Appels aux hôpitaux privés et aux banques
Sur un autre plan, le patriarche Raï a appelé les hôpitaux privés à accueillir les patients atteints de coronavirus, alors que nombre de ces établissements se refusent encore à le faire, invoquant notamment les retards de paiements de la part de l'Etat. "Mon deuxième appel va aux hôpitaux privés, pour qu'ils mettent en place assez de chambres et d'ailes afin d'accueillir nos frères et soeurs atteints du coronavirus. C'est de la sorte que l'on limite la propagation de ce virus mortel et que l'on protège la société", a estimé le prélat. "Je comprends les souffrances financières de ces hôpitaux et le retard de l'Etat à les payer, mais je compte sur la providence divine qui sait comment régler cela", a-t-il ajouté.

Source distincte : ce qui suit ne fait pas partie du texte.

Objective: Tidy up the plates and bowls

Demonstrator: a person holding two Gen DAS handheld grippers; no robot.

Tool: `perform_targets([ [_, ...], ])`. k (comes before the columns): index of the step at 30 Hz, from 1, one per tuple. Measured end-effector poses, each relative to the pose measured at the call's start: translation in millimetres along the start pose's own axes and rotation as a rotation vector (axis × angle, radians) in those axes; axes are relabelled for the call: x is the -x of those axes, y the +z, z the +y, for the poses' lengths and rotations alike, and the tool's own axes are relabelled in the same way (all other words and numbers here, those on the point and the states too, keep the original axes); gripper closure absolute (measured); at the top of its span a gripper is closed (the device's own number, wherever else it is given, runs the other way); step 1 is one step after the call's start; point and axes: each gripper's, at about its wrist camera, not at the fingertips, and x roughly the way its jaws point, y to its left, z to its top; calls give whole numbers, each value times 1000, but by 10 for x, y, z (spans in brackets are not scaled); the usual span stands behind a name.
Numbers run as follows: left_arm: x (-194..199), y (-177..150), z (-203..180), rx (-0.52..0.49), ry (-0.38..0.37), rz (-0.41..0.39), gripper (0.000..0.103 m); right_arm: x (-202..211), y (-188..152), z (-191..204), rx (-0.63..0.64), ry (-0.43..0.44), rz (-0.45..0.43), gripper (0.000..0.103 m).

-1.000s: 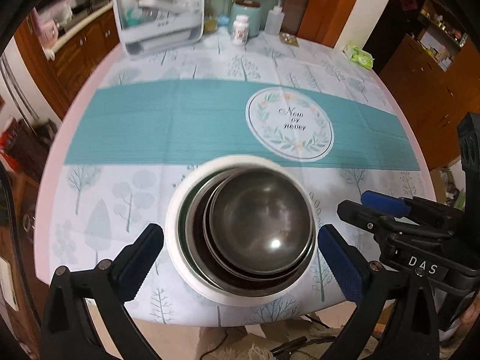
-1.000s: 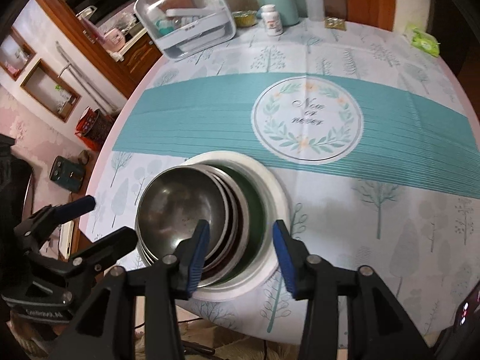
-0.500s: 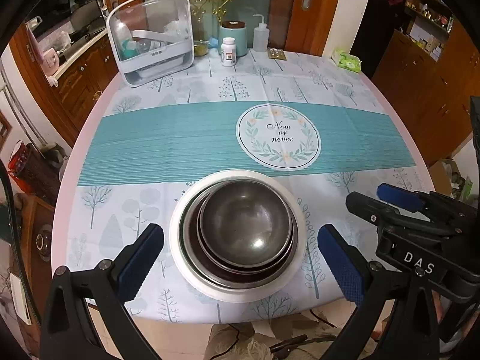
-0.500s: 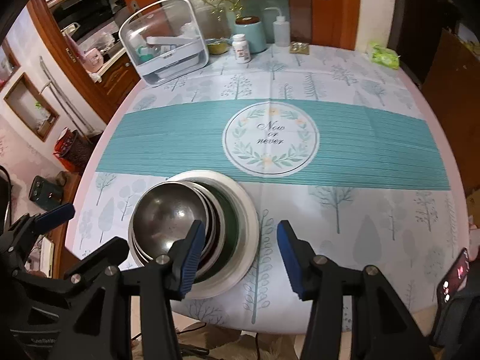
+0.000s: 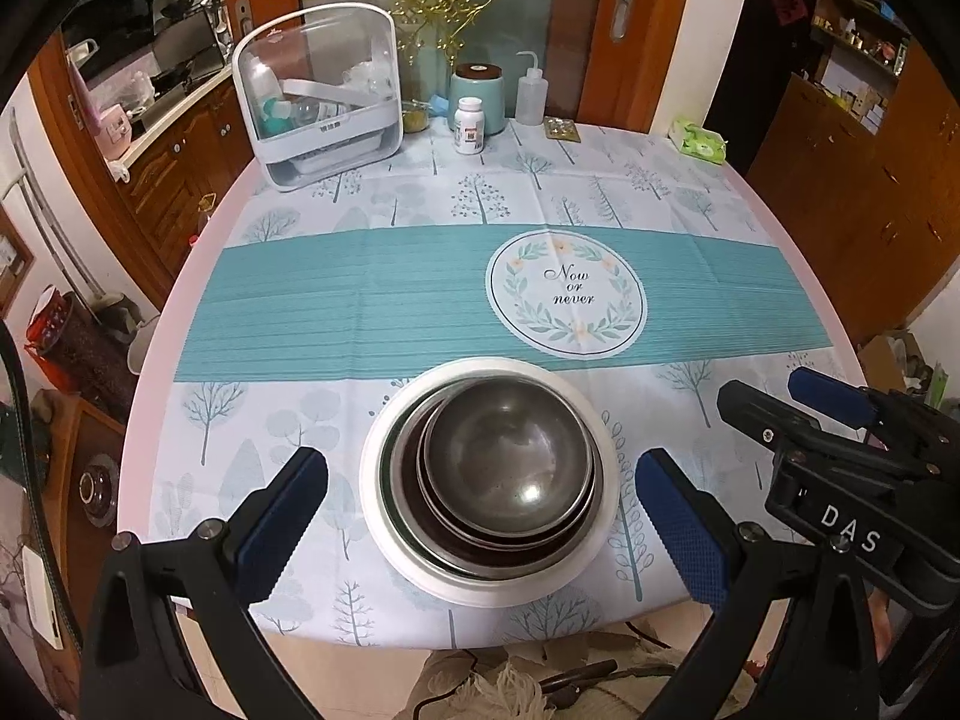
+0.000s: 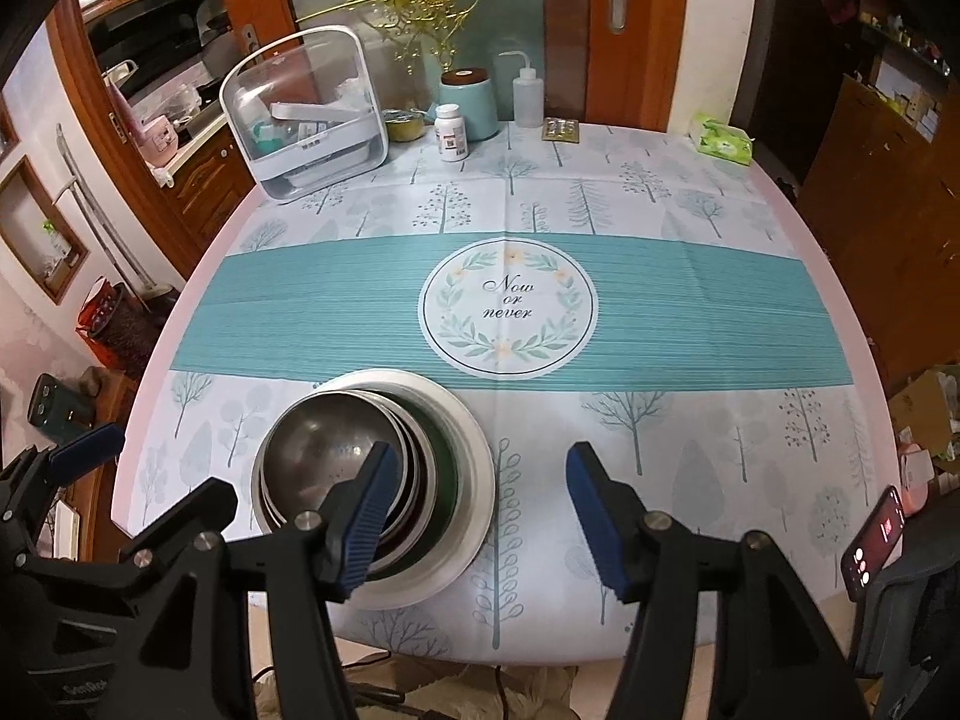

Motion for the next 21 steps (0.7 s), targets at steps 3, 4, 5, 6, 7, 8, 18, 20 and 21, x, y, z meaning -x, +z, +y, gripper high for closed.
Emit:
perform_targets([
  [3, 18, 18, 0, -8, 4, -11, 1, 42, 6, 11, -1, -16, -16, 44],
  [4, 17, 21, 1, -9, 4, -13, 1, 47, 7, 8, -2, -17, -19, 44],
  [5, 20, 24, 5, -9, 3, -15, 1, 58, 8, 8, -4, -20, -22, 44],
  [6, 19, 28, 9, -9, 4, -16, 1, 70, 8, 12, -5, -22, -23, 44],
  [7, 15, 29, 11, -8, 7, -17, 1, 77, 8, 12, -5, -23, -26, 44],
  [8, 11, 30, 10, -7, 10, -18, 1, 89, 11, 12, -4, -27, -30, 44],
  [18, 31, 43, 0, -7, 35, -28, 1, 146, 22, 5, -6, -36, -50, 44],
  [20, 24, 44, -9, -5, 39, -25, 1, 147, 23, 8, -4, -37, -50, 44],
  [21, 29, 47, -6, -4, 41, -26, 1, 147, 21, 9, -6, -37, -50, 44],
])
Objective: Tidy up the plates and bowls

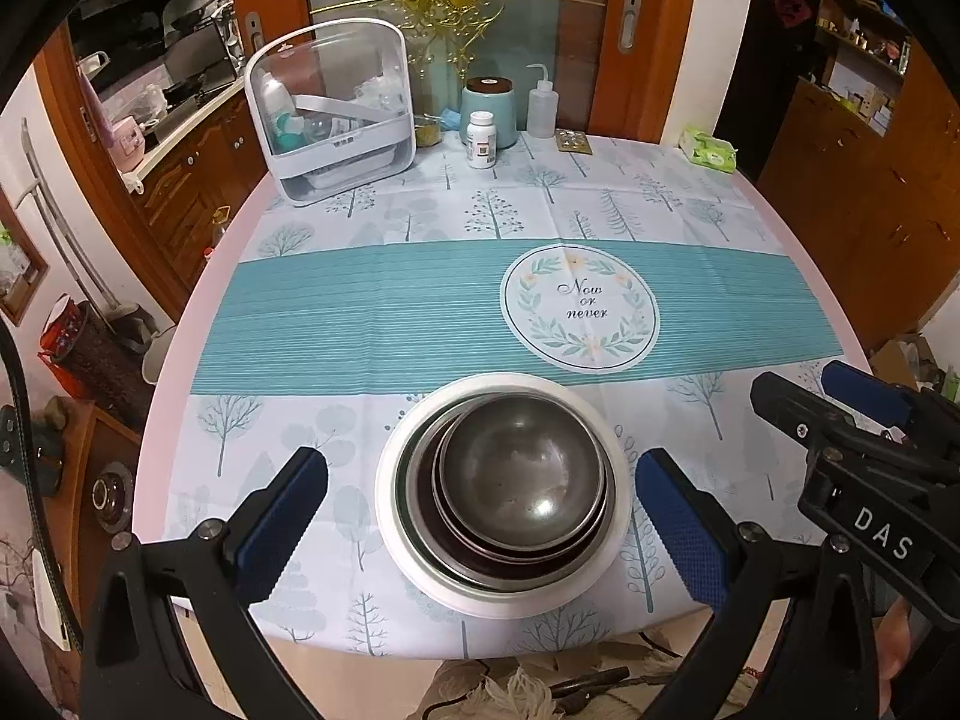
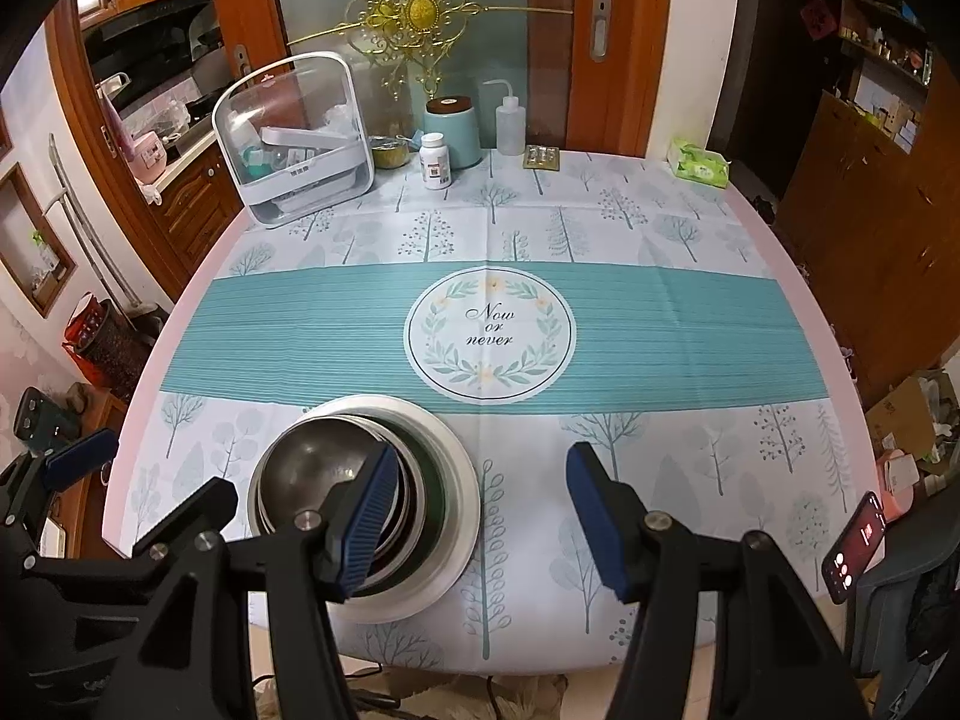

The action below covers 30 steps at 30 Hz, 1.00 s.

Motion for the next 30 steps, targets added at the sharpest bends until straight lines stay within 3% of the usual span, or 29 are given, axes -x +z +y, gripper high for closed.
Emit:
perform_targets([
  [30, -11, -27, -24, 16, 8, 8, 1, -7, 15, 7, 2, 0, -1, 44],
])
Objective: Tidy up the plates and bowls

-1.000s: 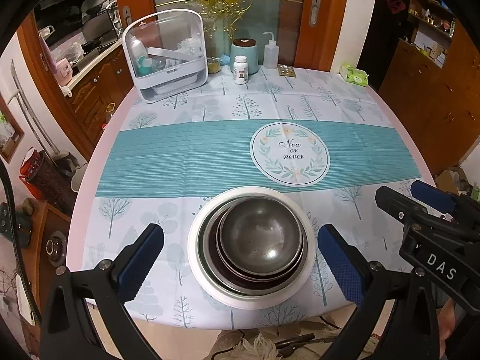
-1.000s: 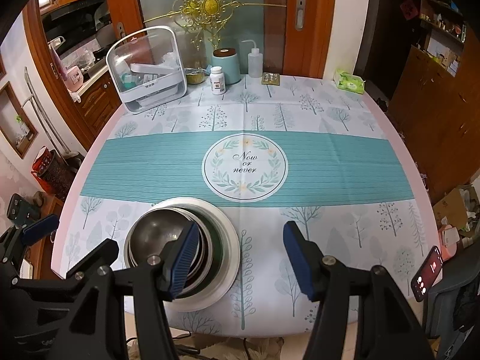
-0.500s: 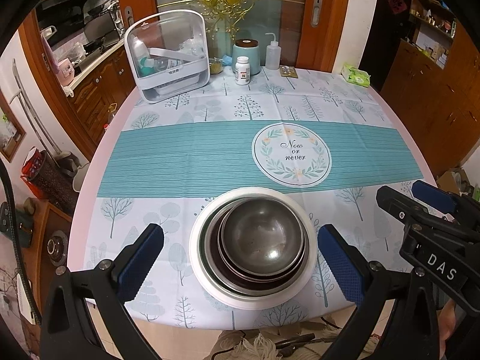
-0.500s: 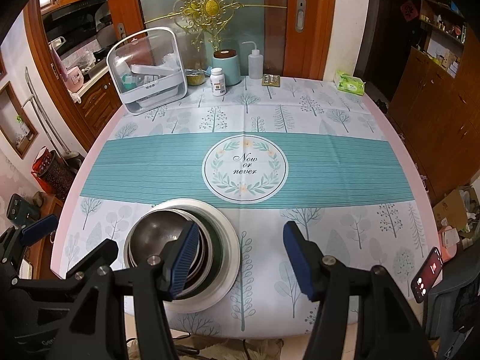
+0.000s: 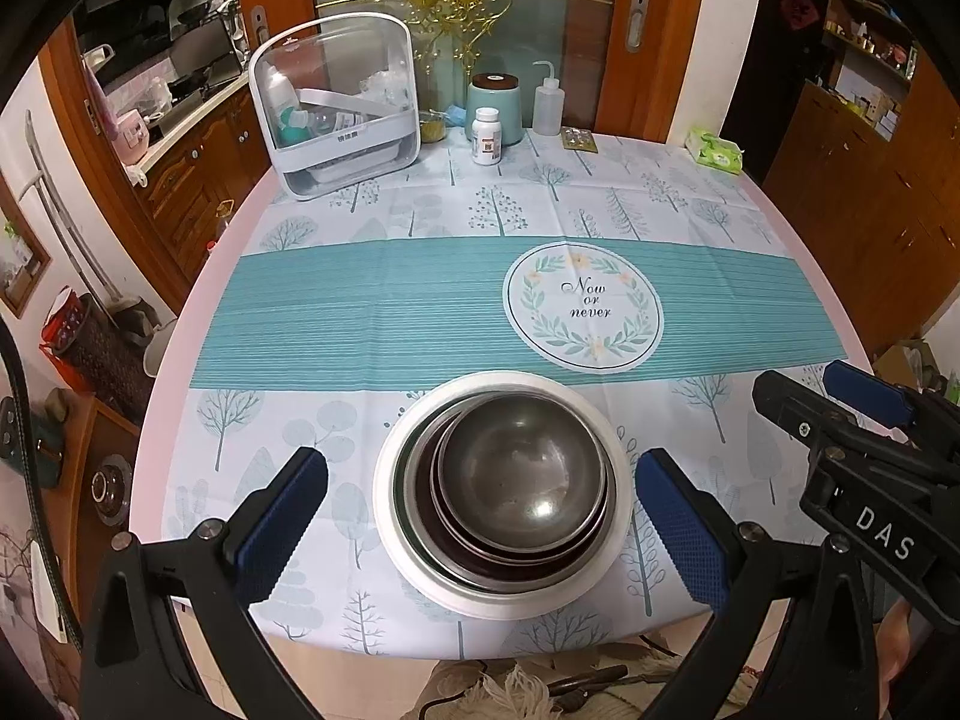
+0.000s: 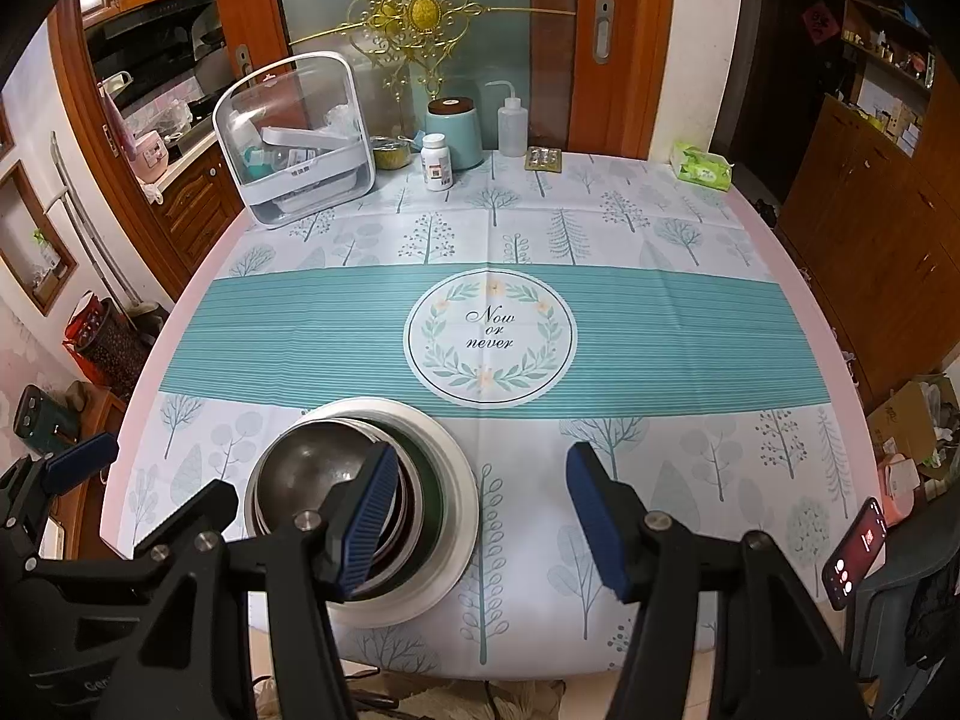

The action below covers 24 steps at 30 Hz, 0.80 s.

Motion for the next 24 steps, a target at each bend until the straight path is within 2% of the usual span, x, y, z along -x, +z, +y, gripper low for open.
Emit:
perform_targets([
  [24, -51, -12, -60, 17, 4, 15, 1, -73, 10, -31, 3, 7, 9, 44],
])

Alors que le pays s'apprête à débuter jeudi un quatrième confinement, de 25 jours cette fois, Mgr Raï a appelé les citoyens à "respecter les consignes et à protéger leurs proches". Le nombre de contaminations quotidiennes ne cesse d'atteindre de nouveaux records après la période des fêtes qui a vu un grand relâchement de la population combiné au laxisme des autorités, alors que le secteur hospitalier est à saturation.
Le patriarche maronite a enfin lancé un "troisième appel" aux banques afin qu'elles appliquent la loi sur le dollar étudiant, un texte censé autoriser les proches des jeunes effectuant leurs études à l'étranger à leur envoyer un maximum de 10.000 dollars au taux officiel de 1.515 livres libanaises pour un dollar, alors que la monnaie nationale est en chute libre et que le billet vert s'échange autour de 8.500 LL sur le marché noir. La Banque du Liban rechigne encore à faire appliquer ce texte, au grand dam des parents, et malgré une loi votée récemment en ce sens par le Parlement.
commentaires (7)
Hariri bloque pour s'acheter une virginité auprès des saoudiens qui ne veulent pas de gouvernement au Liban. Hariri doit partir. Une faute macronienne fait qu'il a été repêché. La preuve par 1000 qu'il n'y a rien à attendre de ce Monsieur aux échecs retentissants depuis son arrivée au Liban.